The SoM Stack

Affective compute
infrastructure,
written down.

RTScale builds a cryptographic consent layer for consequential moments. The primitive is the State of Mind Signature — a hardware-rooted, tamper-evident artifact that documents observable affective indicators at the instant of action. This page covers the technical model: four signature classes, on-device capture architecture, and the decomposed-indicator format that makes the artifact both portable and privacy-preserving.

§01

Signature classes

Every SoM Signature is declared at one of four named classes. The class selected at session start is a shorthand for an entire configuration — which inputs are present, how identity is bound, what capture protocol runs, and what fidelity floor applies.

A

Adjudication

Legal-effect authorization.

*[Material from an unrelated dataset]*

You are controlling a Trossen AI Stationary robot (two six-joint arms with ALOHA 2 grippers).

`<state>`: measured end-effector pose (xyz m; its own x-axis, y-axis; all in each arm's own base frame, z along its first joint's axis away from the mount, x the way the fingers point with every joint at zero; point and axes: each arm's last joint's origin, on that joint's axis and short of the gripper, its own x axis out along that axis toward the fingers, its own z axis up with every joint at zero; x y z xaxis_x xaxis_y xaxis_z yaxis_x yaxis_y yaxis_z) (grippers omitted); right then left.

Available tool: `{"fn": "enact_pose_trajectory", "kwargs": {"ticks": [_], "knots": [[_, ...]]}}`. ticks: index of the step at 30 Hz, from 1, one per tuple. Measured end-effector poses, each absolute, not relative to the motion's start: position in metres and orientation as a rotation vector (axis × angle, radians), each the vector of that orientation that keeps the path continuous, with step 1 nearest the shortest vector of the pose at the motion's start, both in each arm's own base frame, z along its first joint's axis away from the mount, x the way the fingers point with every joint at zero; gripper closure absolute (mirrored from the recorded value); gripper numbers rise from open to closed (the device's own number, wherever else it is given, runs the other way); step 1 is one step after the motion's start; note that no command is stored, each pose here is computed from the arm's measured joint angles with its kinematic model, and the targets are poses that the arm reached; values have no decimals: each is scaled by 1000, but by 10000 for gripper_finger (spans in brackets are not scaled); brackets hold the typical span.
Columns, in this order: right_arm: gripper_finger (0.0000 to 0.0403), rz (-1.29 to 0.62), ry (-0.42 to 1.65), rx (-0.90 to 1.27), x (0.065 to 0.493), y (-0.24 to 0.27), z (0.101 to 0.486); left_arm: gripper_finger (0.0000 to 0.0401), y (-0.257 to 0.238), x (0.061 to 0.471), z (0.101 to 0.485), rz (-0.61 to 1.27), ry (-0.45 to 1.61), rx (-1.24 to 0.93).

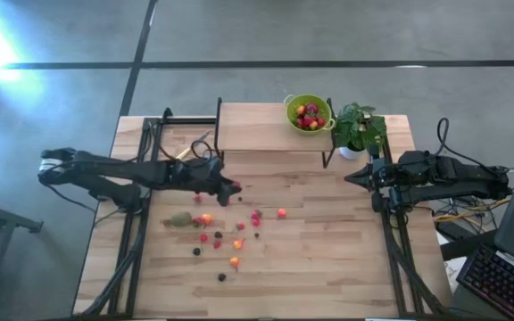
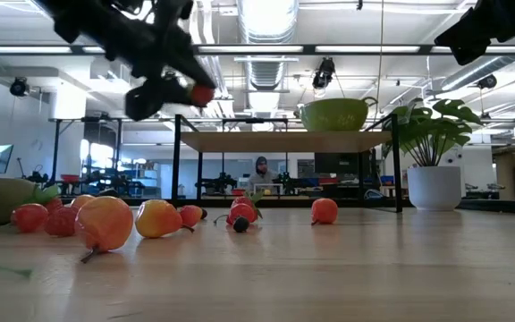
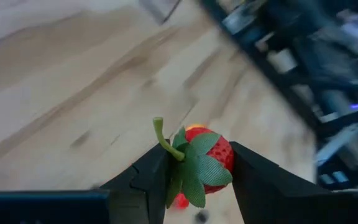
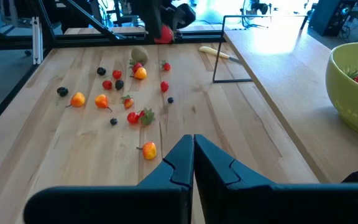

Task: Build produce basket
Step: Move the strawberry to the center of the table

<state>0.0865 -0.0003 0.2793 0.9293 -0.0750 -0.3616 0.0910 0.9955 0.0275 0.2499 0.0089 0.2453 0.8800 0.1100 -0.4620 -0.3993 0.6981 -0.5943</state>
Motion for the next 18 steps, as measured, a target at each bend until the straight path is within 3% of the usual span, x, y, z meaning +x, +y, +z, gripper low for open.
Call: {"fn": "enact_pose_trajectory", "kwargs": {"ticks": [5,18], "knots": [[394,-85,369,44,87,0,279,249,8,270,238,212,365,-704],[394,-85,369,44,86,0,279,246,7,355,226,86,569,-452]]}}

Dispute-defensible.

When
High-value wire transfers above jurisdiction threshold. APP-scam-prone transfers (first-time payee, urgency markers). Insurance claim affidavits. Any transaction requiring a full cryptographic record of consent under potential adversarial review.
Inputs bound
All five inputs: facial emotion (FE), vocal emotion (VE), microexpression events (ME), identity (I), and transcript (T). ME minimum: 5 events default, 6 captured.
Identity
Continuous internal biometric — voice and facial biometric both required. Strength floor ≥ 0.90.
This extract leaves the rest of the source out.